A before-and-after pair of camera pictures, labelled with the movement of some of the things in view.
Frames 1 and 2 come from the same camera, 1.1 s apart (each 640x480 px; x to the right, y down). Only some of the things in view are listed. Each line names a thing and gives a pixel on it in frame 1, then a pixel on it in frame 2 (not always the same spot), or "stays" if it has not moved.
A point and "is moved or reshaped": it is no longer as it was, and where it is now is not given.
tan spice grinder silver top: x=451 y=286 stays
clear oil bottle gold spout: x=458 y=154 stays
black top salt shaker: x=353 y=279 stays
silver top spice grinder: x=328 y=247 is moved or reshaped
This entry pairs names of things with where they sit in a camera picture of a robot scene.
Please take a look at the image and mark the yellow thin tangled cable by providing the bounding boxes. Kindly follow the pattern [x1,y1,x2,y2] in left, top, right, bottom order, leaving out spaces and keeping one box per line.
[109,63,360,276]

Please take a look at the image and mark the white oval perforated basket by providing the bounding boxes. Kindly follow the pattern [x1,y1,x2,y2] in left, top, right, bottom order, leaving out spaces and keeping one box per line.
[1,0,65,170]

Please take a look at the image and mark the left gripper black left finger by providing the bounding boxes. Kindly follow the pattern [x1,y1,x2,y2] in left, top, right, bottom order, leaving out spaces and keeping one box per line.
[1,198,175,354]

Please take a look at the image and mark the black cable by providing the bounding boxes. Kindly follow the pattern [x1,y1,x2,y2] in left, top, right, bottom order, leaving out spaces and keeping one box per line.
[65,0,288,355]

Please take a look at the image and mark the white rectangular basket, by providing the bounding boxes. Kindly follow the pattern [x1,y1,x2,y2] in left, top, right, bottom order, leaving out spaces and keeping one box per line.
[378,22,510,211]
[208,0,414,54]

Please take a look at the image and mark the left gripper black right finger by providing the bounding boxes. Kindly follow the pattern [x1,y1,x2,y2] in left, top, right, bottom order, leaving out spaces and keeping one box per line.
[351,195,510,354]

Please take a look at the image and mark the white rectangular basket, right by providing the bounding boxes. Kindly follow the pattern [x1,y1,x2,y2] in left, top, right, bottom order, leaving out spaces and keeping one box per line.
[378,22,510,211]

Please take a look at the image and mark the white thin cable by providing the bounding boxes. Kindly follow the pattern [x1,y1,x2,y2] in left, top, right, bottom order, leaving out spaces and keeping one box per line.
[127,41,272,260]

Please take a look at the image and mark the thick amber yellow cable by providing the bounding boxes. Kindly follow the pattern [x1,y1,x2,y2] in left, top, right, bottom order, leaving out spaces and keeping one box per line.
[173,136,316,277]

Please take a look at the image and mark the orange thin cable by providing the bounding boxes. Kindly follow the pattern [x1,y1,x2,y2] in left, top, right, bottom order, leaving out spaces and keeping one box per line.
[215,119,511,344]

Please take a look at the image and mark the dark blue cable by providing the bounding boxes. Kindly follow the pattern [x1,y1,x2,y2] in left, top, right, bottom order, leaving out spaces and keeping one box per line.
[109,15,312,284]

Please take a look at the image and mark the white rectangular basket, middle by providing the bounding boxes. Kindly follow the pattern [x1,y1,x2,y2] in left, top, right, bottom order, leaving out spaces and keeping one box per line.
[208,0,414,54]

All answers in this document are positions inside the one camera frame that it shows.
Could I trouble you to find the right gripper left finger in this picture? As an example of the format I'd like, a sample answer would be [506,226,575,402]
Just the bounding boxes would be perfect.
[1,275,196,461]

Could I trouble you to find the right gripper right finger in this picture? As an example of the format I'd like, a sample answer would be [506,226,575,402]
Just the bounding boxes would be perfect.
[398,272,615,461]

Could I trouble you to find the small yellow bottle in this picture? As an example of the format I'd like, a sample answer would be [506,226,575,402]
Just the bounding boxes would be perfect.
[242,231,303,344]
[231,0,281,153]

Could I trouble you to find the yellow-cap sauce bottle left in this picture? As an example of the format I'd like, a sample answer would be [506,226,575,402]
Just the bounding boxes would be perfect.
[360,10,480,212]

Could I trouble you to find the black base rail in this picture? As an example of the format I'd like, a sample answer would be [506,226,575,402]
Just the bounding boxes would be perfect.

== == ==

**Directions for this task:**
Your answer should be the lines of the listing above between the line holding "Frames 1 and" and the line holding "silver top spice", inclusive, restated word for word and alone.

**Task solution:**
Frames 1 and 2 come from the same camera, 1.1 s apart (each 640x480 px; x to the right, y down). Only some of the things in view are listed. Each line names a thing and gives a pixel on it in frame 1, then a pixel on it in frame 2 (not always the same spot), or "stays" if it has not moved.
A point and "is moved or reshaped": it is no longer as it was, and where it is now is not given.
tan spice grinder silver top: x=451 y=286 stays
clear oil bottle gold spout: x=458 y=154 stays
black top salt shaker: x=353 y=279 stays
silver top spice grinder: x=328 y=247 is moved or reshaped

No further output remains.